[WHAT THE TASK ASKS] If a line in the entries below contains "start", copy it.

==== INPUT MATERIAL ====

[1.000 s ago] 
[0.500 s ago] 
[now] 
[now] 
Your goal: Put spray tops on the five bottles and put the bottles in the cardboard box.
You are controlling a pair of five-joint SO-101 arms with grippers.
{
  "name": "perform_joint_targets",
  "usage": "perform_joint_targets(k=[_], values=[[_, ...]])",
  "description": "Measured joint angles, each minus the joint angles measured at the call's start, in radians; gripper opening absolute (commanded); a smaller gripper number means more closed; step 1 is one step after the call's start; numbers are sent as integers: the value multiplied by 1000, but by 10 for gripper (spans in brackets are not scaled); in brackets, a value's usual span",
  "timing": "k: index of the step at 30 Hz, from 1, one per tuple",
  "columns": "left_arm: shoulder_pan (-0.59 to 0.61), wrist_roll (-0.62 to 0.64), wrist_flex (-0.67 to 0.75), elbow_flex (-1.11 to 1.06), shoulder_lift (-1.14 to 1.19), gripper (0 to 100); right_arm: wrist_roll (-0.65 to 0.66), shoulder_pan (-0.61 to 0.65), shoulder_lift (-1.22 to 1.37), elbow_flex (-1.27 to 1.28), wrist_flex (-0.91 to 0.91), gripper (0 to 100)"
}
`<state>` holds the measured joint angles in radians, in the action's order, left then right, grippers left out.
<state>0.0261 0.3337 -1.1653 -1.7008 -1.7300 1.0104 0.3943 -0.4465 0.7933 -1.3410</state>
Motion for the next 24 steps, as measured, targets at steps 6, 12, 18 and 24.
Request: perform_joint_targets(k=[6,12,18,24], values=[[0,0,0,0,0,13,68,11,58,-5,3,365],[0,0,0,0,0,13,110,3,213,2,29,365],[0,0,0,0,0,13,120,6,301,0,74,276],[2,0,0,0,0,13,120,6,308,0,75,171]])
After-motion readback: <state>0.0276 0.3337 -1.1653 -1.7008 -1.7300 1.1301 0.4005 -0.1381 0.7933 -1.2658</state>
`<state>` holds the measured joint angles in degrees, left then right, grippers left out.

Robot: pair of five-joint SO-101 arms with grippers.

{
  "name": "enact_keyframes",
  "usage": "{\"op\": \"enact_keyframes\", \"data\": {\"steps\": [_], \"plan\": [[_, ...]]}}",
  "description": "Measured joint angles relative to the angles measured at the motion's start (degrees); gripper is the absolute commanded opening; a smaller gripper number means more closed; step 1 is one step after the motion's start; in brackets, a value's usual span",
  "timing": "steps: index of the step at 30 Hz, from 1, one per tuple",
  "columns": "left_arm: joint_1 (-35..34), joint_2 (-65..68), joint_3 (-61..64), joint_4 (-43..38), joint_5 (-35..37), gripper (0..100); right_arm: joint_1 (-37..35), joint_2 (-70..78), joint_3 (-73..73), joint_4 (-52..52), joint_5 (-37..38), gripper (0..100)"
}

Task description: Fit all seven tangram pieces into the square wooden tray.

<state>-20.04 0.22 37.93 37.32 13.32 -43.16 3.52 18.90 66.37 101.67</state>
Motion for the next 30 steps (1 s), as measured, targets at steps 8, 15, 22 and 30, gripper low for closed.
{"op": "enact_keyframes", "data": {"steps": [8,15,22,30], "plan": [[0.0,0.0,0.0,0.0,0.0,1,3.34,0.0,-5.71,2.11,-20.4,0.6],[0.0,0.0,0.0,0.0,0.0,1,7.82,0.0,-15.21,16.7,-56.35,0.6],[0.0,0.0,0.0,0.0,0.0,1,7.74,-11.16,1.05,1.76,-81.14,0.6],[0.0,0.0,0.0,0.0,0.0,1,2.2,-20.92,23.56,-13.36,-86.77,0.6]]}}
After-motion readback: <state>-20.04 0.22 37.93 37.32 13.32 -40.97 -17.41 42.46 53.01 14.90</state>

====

[ANSWER AREA]
  "description": "Measured joint angles, each minus the joint angles measured at the call's start, in radians; gripper opening absolute (commanded); a smaller gripper number means more closed; step 1 is one step after the call's start; numbers are sent as integers: the value multiplied by 1000, but by 10 for gripper (spans in brackets are not scaled); in brackets, a value's usual span",
  "description": "Measured joint angles relative to the angles measured at the motion's start (degrees); gripper is the absolute commanded opening; a smaller gripper number means more closed; step 1 is one step after the motion's start; in brackets, a value's usual span",

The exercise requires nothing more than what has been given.